[Directions for this task]: Please transcribe the data below in full, word for word, without the images.

[Given material]:
******************************

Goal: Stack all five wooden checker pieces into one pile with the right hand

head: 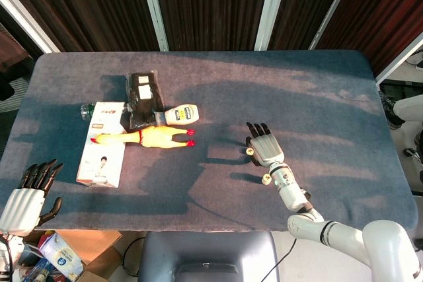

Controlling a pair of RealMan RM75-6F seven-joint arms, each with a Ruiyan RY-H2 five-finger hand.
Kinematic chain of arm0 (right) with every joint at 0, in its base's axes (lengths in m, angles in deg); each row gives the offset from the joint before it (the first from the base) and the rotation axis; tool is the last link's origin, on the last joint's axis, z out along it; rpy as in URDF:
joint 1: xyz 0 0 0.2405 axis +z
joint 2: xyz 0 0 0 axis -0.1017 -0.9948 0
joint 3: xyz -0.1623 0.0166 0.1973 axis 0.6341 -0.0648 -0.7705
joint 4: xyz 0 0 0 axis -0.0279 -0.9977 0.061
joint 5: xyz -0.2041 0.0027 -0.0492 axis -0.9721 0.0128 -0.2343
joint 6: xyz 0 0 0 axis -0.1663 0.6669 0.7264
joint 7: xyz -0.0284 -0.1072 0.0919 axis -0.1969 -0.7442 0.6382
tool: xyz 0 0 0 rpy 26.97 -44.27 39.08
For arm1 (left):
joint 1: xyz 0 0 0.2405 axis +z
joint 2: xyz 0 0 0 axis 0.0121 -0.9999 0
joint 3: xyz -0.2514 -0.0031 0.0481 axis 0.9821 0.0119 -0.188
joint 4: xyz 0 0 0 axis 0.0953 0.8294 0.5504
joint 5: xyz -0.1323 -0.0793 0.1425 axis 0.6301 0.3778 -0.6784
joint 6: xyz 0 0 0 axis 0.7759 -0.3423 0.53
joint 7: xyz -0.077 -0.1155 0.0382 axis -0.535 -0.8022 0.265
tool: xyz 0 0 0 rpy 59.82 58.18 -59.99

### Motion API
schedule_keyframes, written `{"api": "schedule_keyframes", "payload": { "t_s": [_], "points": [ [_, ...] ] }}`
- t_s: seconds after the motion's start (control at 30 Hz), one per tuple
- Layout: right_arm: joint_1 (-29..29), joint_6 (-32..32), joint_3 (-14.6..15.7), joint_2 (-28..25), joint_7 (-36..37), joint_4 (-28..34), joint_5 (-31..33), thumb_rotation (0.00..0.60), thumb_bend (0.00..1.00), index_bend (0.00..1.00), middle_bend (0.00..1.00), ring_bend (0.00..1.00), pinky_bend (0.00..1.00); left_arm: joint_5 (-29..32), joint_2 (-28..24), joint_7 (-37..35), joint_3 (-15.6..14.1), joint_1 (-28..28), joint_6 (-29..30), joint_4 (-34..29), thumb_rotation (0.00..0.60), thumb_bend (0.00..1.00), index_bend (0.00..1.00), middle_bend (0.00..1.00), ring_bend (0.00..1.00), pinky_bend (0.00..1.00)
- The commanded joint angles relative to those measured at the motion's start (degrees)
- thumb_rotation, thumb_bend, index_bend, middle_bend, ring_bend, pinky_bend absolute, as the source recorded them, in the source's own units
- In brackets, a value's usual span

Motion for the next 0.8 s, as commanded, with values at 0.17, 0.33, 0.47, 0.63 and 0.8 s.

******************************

[Answer to the exercise]:
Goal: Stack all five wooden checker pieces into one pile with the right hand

head: 

Controlling a pair of RealMan RM75-6F seven-joint arms, each with a Ruiyan RY-H2 five-finger hand.
Kinematic chain of arm0 (right) with every joint at 0, in its base's axes (lengths in m, angles in deg); each row gives the offset from the joint before it (the first from the base) and the rotation axis; tool is the last link's origin, on the last joint's axis, z out along it; rpy as in URDF:
joint 1: xyz 0 0 0.2405 axis +z
joint 2: xyz 0 0 0 axis -0.1017 -0.9948 0
joint 3: xyz -0.1623 0.0166 0.1973 axis 0.6341 -0.0648 -0.7705
joint 4: xyz 0 0 0 axis -0.0279 -0.9977 0.061
joint 5: xyz -0.2041 0.0027 -0.0492 axis -0.9721 0.0128 -0.2343
joint 6: xyz 0 0 0 axis -0.1663 0.6669 0.7264
joint 7: xyz -0.0284 -0.1072 0.0919 axis -0.1969 -0.7442 0.6382
tool: xyz 0 0 0 rpy 26.97 -44.27 39.08
For arm1 (left):
joint 1: xyz 0 0 0.2405 axis +z
joint 2: xyz 0 0 0 axis 0.0121 -0.9999 0
joint 3: xyz -0.2514 -0.0031 0.0481 axis 0.9821 0.0119 -0.188
joint 4: xyz 0 0 0 axis 0.0953 0.8294 0.5504
joint 5: xyz -0.1323 -0.0793 0.1425 axis 0.6301 0.3778 -0.6784
joint 6: xyz 0 0 0 axis 0.7759 -0.3423 0.53
joint 7: xyz -0.077 -0.1155 0.0382 axis -0.535 -0.8022 0.265
tool: xyz 0 0 0 rpy 59.82 58.18 -59.99

### Motion API
schedule_keyframes, written `{"api": "schedule_keyframes", "payload": { "t_s": [_], "points": [ [_, ...] ] }}`
- t_s: seconds after the motion's start (control at 30 Hz), one per tuple
- Layout: right_arm: joint_1 (-29..29), joint_6 (-32..32), joint_3 (-14.6..15.7), joint_2 (-28..25), joint_7 (-36..37), joint_4 (-28..34), joint_5 (-31..33), thumb_rotation (0.00..0.60), thumb_bend (0.00..1.00), index_bend (0.00..1.00), middle_bend (0.00..1.00), ring_bend (0.00..1.00), pinky_bend (0.00..1.00); left_arm: joint_5 (-29..32), joint_2 (-28..24), joint_7 (-37..35), joint_3 (-15.6..14.1), joint_1 (-28..28), joint_6 (-29..30), joint_4 (-34..29), thumb_rotation (0.00..0.60), thumb_bend (0.00..1.00), index_bend (0.00..1.00), middle_bend (0.00..1.00), ring_bend (0.00..1.00), pinky_bend (0.00..1.00)
- The commanded joint angles relative to those measured at the motion's start (degrees)
- thumb_rotation, thumb_bend, index_bend, middle_bend, ring_bend, pinky_bend absolute, as the source recorded them, in the source's own units
- In brackets, a value's usual span

Motion for the next 0.8 s, as commanded, with values at 0.17, 0.33, 0.47, 0.63 and 0.8 s.

The response to the exercise has been completed.